Factory with instances of derived classes

Question

I have got kind of a weird use-case. Here's a very simplified version of it.

Let's say I have a class Base and classes DerivedOne and DerivedTwo which are derived from the Base class.

Then, there's a enumeration:

enum DerClasses {Derived1, Derived2};

and a function which would take a enum and return the instance of derived class, depending on the value.

Something like:

inline Base* create_instance(DerClasses enum_class){
    switch(enum_class) {
        case Derived1:
            return new Derived1();
        case Derived2:
            return new Derived2();
    }
}

Obviously this works, but only with the cast to the derived class afterwards.

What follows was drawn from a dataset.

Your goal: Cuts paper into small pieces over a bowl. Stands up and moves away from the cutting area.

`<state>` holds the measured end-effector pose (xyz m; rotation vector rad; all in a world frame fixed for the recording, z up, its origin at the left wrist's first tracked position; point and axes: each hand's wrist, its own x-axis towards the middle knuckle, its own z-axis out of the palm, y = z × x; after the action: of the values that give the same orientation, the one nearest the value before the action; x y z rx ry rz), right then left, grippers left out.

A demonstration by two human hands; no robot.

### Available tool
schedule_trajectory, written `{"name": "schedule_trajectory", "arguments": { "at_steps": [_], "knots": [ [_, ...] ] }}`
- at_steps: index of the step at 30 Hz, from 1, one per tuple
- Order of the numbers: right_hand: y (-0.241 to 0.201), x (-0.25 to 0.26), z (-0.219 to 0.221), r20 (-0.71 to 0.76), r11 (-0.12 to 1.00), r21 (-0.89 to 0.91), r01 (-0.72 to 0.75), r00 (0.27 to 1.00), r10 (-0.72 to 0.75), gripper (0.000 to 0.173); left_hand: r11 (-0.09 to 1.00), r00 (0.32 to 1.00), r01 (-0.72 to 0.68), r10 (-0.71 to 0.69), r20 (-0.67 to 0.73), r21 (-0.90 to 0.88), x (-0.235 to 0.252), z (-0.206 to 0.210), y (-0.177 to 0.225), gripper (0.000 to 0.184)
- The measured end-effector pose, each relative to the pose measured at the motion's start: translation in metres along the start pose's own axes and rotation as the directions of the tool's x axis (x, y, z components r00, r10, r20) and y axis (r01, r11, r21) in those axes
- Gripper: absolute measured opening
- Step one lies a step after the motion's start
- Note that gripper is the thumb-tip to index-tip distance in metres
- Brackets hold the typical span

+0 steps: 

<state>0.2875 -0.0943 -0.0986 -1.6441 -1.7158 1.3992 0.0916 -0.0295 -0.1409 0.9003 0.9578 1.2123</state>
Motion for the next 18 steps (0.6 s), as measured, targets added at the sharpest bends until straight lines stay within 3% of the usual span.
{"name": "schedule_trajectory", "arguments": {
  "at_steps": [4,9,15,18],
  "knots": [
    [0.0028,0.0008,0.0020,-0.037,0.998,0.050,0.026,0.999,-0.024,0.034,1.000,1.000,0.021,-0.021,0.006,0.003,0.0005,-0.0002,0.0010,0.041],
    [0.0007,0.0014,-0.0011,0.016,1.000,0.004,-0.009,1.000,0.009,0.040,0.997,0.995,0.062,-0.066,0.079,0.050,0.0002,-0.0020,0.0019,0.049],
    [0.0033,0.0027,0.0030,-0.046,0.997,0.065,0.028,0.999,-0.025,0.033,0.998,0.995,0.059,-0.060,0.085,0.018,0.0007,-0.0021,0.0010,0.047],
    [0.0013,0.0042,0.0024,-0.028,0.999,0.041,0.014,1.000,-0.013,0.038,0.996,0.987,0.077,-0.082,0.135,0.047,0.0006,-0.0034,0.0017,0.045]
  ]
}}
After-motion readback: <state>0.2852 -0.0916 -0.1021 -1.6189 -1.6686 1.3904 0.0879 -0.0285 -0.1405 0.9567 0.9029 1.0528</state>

Derived1 *derived_pointer = dynamic_cast<Derived1*>(pointer);

And I don't want users to make these dynamic casts themselves or even know anything about the classes.

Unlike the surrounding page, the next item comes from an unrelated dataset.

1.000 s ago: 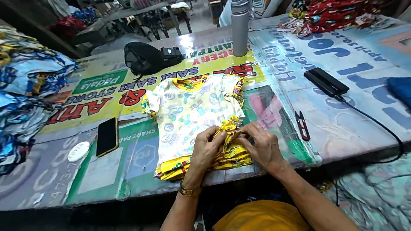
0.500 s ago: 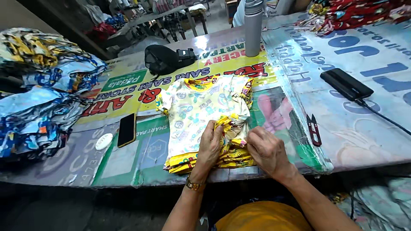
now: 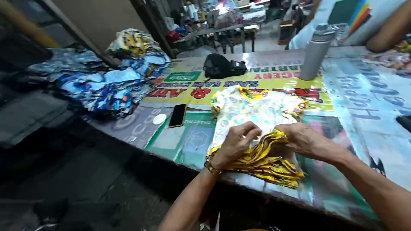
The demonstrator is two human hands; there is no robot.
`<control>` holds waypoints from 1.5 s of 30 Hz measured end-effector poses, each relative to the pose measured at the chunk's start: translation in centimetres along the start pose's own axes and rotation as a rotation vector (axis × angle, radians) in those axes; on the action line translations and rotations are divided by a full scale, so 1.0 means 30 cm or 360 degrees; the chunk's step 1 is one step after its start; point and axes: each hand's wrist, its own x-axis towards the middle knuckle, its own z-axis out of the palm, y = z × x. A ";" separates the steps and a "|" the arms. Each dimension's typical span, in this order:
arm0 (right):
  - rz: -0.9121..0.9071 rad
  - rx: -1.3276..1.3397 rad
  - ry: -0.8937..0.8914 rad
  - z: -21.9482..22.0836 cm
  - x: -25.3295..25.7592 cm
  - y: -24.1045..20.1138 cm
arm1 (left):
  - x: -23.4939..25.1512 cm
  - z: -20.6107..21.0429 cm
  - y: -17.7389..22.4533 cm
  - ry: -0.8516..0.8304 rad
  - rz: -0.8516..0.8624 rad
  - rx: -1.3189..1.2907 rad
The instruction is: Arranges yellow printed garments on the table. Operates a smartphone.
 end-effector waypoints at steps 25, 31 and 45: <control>-0.0009 0.0303 -0.0146 0.002 0.030 0.095 | -0.243 -0.933 -0.732 0.0448 -0.1069 0.1341; -0.0050 0.0324 -0.0129 -0.006 0.049 0.102 | -0.223 -1.016 -0.738 0.0530 -0.1235 0.1397; -0.0370 -0.0068 0.0381 -0.353 0.383 -0.117 | 0.046 -0.321 -0.073 -0.0111 -0.0209 0.0689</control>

Is that possible to somehow hide these casts and make an API with automatic type deduction, like

auto ptr = create_instance(DerClasses::Derived1);
ptr->derived1_class_only_variable = 123;

Answer 1

You can do it by using some meta-programming. If you are using C++ 11/14 you can do something like this:

enum class ClassType {
    FirstType,    
    SecondType,
    ThirdType
};

 namespace internal {

    template <ClassType Type>
    struct _build_type {};

    template <>
    struct _build_type<ClassType::FirstType> {
        constexpr auto operator()() {
            return std::make_unique<MyFirstType>();
        }
    };

    template <>
    struct _build_type<ClassType::SecondType> {
        constexpr auto operator()() {
            return std::make_unique<MySecondType>();
        }
    };

    template <>
    struct _build_type<ClassType::ThirdType> {
        constexpr auto operator()() {
            return std::make_unique<MyThirdType>();
        }
    };

} 

template <WindowType Type>
constexpr auto create_instance() {
    return internal::_build_type<Type>{}();
}

And then your code becomes exactly, what you are saying:

auto ptr = create_instance<ClassType::FirstType>();
ptr->derived1_class_only_variable = 123;

In modern C++17, you can simplify the code with a simple constexpr if condition.

Answer 2

template<DerClasses enum_class>
auto create_instance(){
  if constexpr (enum_class == DerClasses::Derived1) {
    return std::make_unique<Derived1>();
  else if constexpr (enum_class == DerClasses::Derived2) {
    return std::make_unique<Derived2>();
}

this is like c++17. Doing this in c++11 is very annoying.

If you don't know the DerClasses value at compile time, this does not work, and cannot work. The closest you can get is continuation passing style:

template<class F>
decltype(auto) create_instance(DerClasses enum_class, F&& f){
  switch(enum_class) {
    case DerClasses::Derived1:
      return f(std::make_unique<Derived1>());
    case DerClasses::Derived2:
      return f(std::make_unique<Derived2>());
  }
}

which is used like:

create_instance(DerClasses::Derived1, [&](auto&& ptr) {
  if constexpr( std::is_same< std::decay_t<decltype(*ptr)>, Derived1 >{} )
    ptr->derived1_class_only_variable = 123;
});

but that sucks too, because the lambda is invoked with both derived types; only one is run.

A use of override could work, but again you are getting crazy.